# Problem details
Each record should be output exactly, with every character kept.

* * *

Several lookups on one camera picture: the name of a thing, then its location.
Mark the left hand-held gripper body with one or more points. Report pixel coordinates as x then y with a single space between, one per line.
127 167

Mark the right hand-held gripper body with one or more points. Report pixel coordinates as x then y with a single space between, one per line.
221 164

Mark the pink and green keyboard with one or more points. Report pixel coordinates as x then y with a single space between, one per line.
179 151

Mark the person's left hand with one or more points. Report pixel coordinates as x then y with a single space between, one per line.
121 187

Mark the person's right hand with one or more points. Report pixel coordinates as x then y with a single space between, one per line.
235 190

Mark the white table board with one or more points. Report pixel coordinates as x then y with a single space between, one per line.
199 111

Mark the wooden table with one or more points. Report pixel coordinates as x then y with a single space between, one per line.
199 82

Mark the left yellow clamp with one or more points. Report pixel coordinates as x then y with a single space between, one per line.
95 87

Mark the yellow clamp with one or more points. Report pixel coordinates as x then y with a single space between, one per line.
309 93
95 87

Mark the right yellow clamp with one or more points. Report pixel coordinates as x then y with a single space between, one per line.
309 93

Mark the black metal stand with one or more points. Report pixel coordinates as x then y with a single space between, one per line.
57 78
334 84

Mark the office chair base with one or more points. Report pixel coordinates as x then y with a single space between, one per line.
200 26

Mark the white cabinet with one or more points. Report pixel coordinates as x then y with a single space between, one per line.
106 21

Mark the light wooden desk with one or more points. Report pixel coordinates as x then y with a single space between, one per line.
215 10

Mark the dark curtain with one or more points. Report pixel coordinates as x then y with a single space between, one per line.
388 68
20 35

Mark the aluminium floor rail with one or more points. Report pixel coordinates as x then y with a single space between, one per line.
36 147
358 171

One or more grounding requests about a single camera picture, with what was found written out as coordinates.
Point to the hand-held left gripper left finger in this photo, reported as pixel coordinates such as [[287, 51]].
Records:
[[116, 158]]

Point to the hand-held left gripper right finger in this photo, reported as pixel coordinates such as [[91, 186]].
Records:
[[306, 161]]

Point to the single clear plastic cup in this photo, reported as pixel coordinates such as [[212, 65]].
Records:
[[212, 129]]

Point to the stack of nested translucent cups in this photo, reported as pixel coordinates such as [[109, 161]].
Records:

* * *

# Solution to this task
Several lookups on one camera picture: the name of a thing, then its location.
Mark the left hand-held gripper body with one or more points. Report pixel coordinates as x then y with a single space between, one per line.
127 167

Mark the right hand-held gripper body with one or more points. Report pixel coordinates as x then y with a single space between, one per line.
221 164

Mark the pink and green keyboard with one or more points. Report pixel coordinates as x then y with a single space between, one per line.
179 151

Mark the person's left hand with one or more points. Report pixel coordinates as x then y with a single space between, one per line.
121 187

Mark the person's right hand with one or more points. Report pixel coordinates as x then y with a single space between, one per line.
235 190

Mark the white table board with one or more points. Report pixel coordinates as x then y with a single space between, one per line.
199 111

Mark the wooden table with one or more points. Report pixel coordinates as x then y with a single space between, one per line.
199 82

Mark the left yellow clamp with one or more points. Report pixel coordinates as x then y with a single space between, one per line.
95 87

Mark the yellow clamp with one or more points. Report pixel coordinates as x then y with a single space between, one per line.
309 93
95 87

Mark the right yellow clamp with one or more points. Report pixel coordinates as x then y with a single space between, one per line.
309 93

Mark the black metal stand with one or more points. Report pixel coordinates as x then y with a single space between, one per line.
57 78
334 84

Mark the office chair base with one or more points. Report pixel coordinates as x then y with a single space between, one per line.
200 26

Mark the white cabinet with one or more points. Report pixel coordinates as x then y with a single space between, one per line.
106 21

Mark the light wooden desk with one or more points. Report pixel coordinates as x then y with a single space between, one per line.
215 10

Mark the dark curtain with one or more points. Report pixel coordinates as x then y with a single space between, one per line.
388 68
20 35

Mark the aluminium floor rail with one or more points. Report pixel coordinates as x then y with a single space between, one per line.
36 147
358 171

One or more grounding requests about a single camera picture, with what was found written out as coordinates.
Point to the hand-held left gripper left finger in this photo, reported as pixel coordinates such as [[287, 51]].
Records:
[[116, 158]]

Point to the hand-held left gripper right finger in this photo, reported as pixel coordinates such as [[91, 186]].
Records:
[[306, 161]]

Point to the single clear plastic cup in this photo, reported as pixel coordinates such as [[212, 65]].
Records:
[[212, 129]]

Point to the stack of nested translucent cups in this photo, reported as pixel coordinates such as [[109, 161]].
Records:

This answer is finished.